It is hard to believe it has been 20 years since the “True Love Waits” (TLW) movement began. According to a recent Baptist Press story, “True Love Waits morphed from a nameless concept in coffee break conversations into a movement that, beginning in February 1993, steadily spread to teenagers across the country. That month, 53 youth at Tulip Grove Baptist Church committed themselves to sexual abstinence before marriage.”

It is no surprise the movement was begun by Southern Baptists and was connected to one of our signature events (a Disciple Now weekend). What is surprising is that since its beginning, literally millions of teenagers have taken the pledge for abstinence until marriage, unleashing a positive peer pressure trend upon this nation.

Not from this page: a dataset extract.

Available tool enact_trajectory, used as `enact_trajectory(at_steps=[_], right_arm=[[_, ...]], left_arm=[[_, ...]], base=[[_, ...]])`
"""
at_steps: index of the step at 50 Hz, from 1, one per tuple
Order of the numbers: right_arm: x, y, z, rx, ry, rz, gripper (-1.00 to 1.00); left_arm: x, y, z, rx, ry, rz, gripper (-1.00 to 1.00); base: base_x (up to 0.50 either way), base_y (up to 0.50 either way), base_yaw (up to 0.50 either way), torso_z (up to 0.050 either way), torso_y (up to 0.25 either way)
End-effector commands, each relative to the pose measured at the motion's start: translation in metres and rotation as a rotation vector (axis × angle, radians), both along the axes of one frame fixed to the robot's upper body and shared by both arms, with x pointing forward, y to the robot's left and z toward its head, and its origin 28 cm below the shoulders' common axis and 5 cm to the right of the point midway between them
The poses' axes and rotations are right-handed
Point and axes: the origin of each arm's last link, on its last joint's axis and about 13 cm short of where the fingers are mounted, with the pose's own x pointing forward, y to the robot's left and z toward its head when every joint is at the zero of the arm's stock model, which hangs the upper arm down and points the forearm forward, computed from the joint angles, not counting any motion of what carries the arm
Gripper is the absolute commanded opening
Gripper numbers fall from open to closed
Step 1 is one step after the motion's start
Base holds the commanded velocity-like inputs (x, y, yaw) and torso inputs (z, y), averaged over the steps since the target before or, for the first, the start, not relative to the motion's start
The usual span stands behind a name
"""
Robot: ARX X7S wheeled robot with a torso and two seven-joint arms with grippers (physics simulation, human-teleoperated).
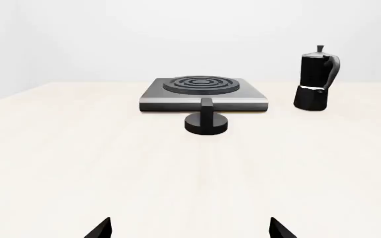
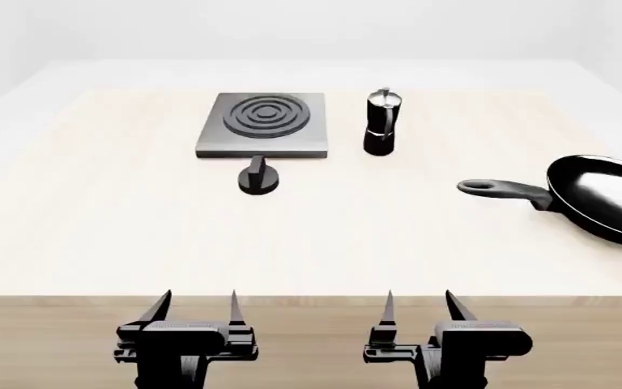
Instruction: Put the frying pan on the stove.
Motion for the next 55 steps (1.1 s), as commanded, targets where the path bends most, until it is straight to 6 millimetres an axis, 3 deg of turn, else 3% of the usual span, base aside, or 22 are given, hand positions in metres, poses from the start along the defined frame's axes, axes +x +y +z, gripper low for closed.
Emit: enact_trajectory(at_steps=[1, 13, 14, 15, 16, 24, 26, 35, 42, 48, 55], right_arm=[[0.0, 0.001, 0.0, -0.002, 0.002, 0.0, 1.0], [-0.001, 0.002, 0.001, 0.012, 0.004, -0.004, 1.0], [-0.282, 0.089, -0.124, -0.116, -0.274, 0.673, 1.0], [-0.001, 0.001, 0.0, 0.019, 0.005, -0.003, 1.0], [-0.002, 0.002, 0.004, -0.051, -0.008, -0.025, 1.0], [-0.011, -0.003, 0.01, -0.037, -0.019, -0.052, 1.0], [-0.011, -0.003, 0.021, -0.096, -0.046, -0.052, 1.0], [-0.036, 0.004, 0.113, -0.158, -0.305, -0.021, 1.0], [-0.055, 0.011, 0.155, -0.176, -0.44, 0.001, 1.0], [-0.06, 0.015, 0.166, -0.178, -0.497, 0.009, 1.0], [-0.061, 0.021, 0.168, -0.161, -0.535, 0.039, 1.0]], left_arm=[[0.0, 0.0, 0.002, -0.006, -0.004, 0.001, 1.0], [0.0, 0.0, 0.0, 0.016, 0.028, 0.008, 1.0], [-0.137, 0.0, -0.082, 0.195, 0.183, -0.025, 1.0], [-0.001, -0.001, 0.001, 0.022, 0.019, 0.0, 1.0], [-0.001, -0.001, 0.001, 0.025, 0.014, -0.009, 1.0], [-0.004, 0.003, 0.012, 0.016, -0.002, 0.021, 1.0], [-0.004, 0.005, 0.02, 0.008, -0.012, 0.037, 1.0], [-0.034, 0.006, 0.1, -0.02, -0.266, 0.05, 1.0], [-0.053, 0.008, 0.132, -0.037, -0.373, 0.052, 1.0], [-0.062, 0.009, 0.145, -0.043, -0.411, 0.049, 1.0], [-0.063, 0.008, 0.147, -0.04, -0.409, 0.05, 1.0]], base=[[0.0, 0.0, 0.0, 0.0, 0.0], [0.0, 0.0, 0.0, 0.0, 0.0], [0.0, 0.0, 0.0, 0.0, 0.0], [0.0, 0.0, 0.0, 0.0, 0.0], [0.0, 0.0, 0.0, 0.0, 0.0], [0.0, 0.0, 0.0, 0.0, 0.0], [0.0, 0.0, 0.0, 0.0, 0.0], [0.0, 0.0, 0.0, 0.0, 0.0], [0.0, 0.0, 0.0, 0.0, 0.0], [0.0, 0.0, 0.0, 0.0, 0.0], [0.0, 0.0, 0.0, 0.0, 0.0]])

Connected to the “True Love Waits” pledge cards and even jewelry have acted as reminders of the commitment to God and before man. Since its beginnings, there always were naysayers and doubters. Today, those exist. Yet who can argue against the principle of the matter?

Statistics show that the average college student today is as likely to graduate with a sexually-transmitted disease as they are a diploma. The “hooking-up” culture on college campuses is out of control, and the very invention of the term “sexting” (sending sexually-explicit text messages) speaks to the continued moral spiral in America today.

Yet the movement’s founders and pastors and youth leaders among Baptists remain committed to teaching abstinence. The True Love Waits pledge reads, “Believing that true love waits, I make a commitment to God, myself, my family, my friends, my future mate, and my future children to be sexually abstinent from this day until the day I enter a biblical marriage relationship.”

At a recent 20th anniversary TLW weekend, Richard Ross, professor of student ministry at Southwestern Seminary, who “cofounded the movement with then fellow-LifeWay employee Jimmy Hester while also serving as youth minister at Tulip Grove . . . watched as a second generation pledged their purity before God.”

“In several cases, I was speaking to teenagers who are the teenage children of those who made the first promises,” Ross said, marveling at the wonder of leading those he knew as babies in the same commitment as their parents to wait for their future mate.

My, how far we have come in 20 years! Of course, we know it takes more than signing a piece of paper or putting on a purity ring to resist the strong drives of temptation for the average teen and young adult. At the same time, making commitments is just what we need.

C.S. Lewis put it this way. “Chastity is the most unpopular of the Christian virtues. There is no getting away from it: the old Christian rule is, ‘Either marriage, with complete faithfulness to your partner, or else total abstinence.’”

Lewis in his own day knew what we experience now. It is unpopular to wait. Yet Oklahoma Baptists have been greatly impacted by the True Love Waits program. Andy Harrison, the BGCO’s Falls Creek program specialist, will be building upon the TLW program with an event later this spring.

“We are going to have a statewide rally (on Wed., April 17) for ‘Project: Love,’ which is really a broader look at integrity, and a central piece is abstinence,” said Harrison. “We essentially are revitalizing the True Love Waits message and talking about more than dating relationship. We are focusing on having a primary relationship with God and healthy relationships with family.”

Harrison, and many like him, understand that at the core of sexual integrity is our very walk with God. For those who have stumbled, we have forgiveness in Christ. He still corrects us and says, “Go and sin no more.” For a new generation growing up, they will have an opportunity to walk with God in healthy, pure relationships. If they do, young people will find that God’s plan for their lives was definitely a true love that was worth waiting for.